Entrevista 04/2007

A pesquisadora e documentarista Consuelo Lins, autora de um livro sobre Eduardo Coutinho – e também do ensaio sobre o trabalho de vocês no FF>>Dossier – diz que “cinema, para Coutinho, é interação com o mundo”. Isso parece se ajustar a vocês. Arte para vocês é interação com o mundo?

M: Em 2002, fizemos uma pequena antologia com dez trabalhos e escrevemos um texto, O Outro começa onde nossos sentidos se encontram com o mundo, em que tentamos falar sobre a alteridade que guia o nosso trabalho. A questão é: onde a alteridade começa? Eu diria que ela começa no abandono de si mesmo. Quando você abandona o próprio desejo, o próprio direcionamento, quando faz uma pausa para aspirar a algo que vem de fora. Como Oswald de Andrade, eu me interesso por aquilo que não é meu.
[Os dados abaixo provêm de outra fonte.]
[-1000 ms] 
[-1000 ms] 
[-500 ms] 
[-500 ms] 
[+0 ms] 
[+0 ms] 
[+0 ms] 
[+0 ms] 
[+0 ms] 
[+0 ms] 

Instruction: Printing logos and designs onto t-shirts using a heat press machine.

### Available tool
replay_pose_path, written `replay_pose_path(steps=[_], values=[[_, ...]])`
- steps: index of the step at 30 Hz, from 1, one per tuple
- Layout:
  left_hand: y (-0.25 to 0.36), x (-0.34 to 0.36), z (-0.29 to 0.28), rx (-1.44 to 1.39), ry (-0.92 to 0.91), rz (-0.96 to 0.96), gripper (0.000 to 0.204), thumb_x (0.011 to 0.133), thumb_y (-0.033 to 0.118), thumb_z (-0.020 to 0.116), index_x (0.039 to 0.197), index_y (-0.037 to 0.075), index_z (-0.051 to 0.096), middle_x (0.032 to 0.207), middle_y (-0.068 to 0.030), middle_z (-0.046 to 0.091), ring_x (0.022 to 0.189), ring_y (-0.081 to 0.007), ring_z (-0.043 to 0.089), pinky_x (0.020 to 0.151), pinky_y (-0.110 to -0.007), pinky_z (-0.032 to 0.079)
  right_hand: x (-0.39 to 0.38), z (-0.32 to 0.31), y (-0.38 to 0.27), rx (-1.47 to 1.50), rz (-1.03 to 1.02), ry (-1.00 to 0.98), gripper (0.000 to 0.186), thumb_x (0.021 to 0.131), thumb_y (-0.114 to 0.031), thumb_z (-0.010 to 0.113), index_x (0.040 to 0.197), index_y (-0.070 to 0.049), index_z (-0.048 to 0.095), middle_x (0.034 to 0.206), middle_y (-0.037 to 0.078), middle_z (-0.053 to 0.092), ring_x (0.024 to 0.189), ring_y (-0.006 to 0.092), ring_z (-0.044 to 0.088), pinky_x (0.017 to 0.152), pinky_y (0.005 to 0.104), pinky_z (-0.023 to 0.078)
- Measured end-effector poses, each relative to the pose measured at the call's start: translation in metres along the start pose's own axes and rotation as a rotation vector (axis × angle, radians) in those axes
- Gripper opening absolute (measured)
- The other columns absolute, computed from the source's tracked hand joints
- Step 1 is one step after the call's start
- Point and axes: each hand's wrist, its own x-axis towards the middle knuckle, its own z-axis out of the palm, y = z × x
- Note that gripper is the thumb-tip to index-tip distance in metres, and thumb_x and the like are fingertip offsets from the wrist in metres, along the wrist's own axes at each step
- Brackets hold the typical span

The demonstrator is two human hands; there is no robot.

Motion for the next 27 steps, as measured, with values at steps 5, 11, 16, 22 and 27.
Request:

W: É o desejo de se completar. Para fazer sentido, preciso conectar com outros. Acredito que sou um fragmento, não sou uma identidade inteira. Ninguém existe como uma ilha, só existe conectado. Eu me faço nesse exercício permanente de me completar.

Noto que, em grande parte dos trabalhos, o outro é o estrangeiro, o imigrante, o refugiado, o que está deslocado de seu lugar. O outro almejado por vocês é sempre o que está distante?

W: Se busco muito perto, talvez caia em um comportamento estruturado a partir de minhas cegueiras. Mas o que seria próximo? Isso é outra pergunta, porque eu posso me sentir fora de lugar estando no meu lugar. Não é uma questão geográfica. São condições humanas: estar no seu lugar ou buscar um lugar.

M: O desejo é o que aponta para o outro. Ele é subjetivo e pode apontar para algo muito estranho a você. Por exemplo, o trabalho que estamos fazendo para a Documenta é um trabalho sobre esse desejo. É um trabalho sobre a fantasia européia sobre a cultura tropical. Hans Staden, que em 1557 escreveu os primeiros textos etnográficos e literários sobre o Brasil, é do subúrbio de Kassel. Ele escreve sobre os tupinambás e o canibalismo; ele conta a experiência dele e chama o livro de A história verdadeira. Esse pedaço de vida dele, fantasioso ou não, vivido ou não, é narrado dentro de outro contexto, que é a Europa em 1557. Por mais preciso que tenha sido seu relato, foi um relato. E o livro foi ilustrado por alguém que nunca veio ao Brasil e que se baseou nos relatos dele. Essas ilustrações do canibalismo viraram um arquétipo visual, que vai dominar durante trezentos anos o imaginário europeu sobre o trópico, vai impregnar toda leitura etnográfica sobre os trópicos e, naturalmente, determinar a história política tropical dentro do contexto universal.

O viajante sempre foi um narrador que preservou muito mais de si mesmo do que do outro? Através de um relato, vemos mais o narrador do que o fato narrado?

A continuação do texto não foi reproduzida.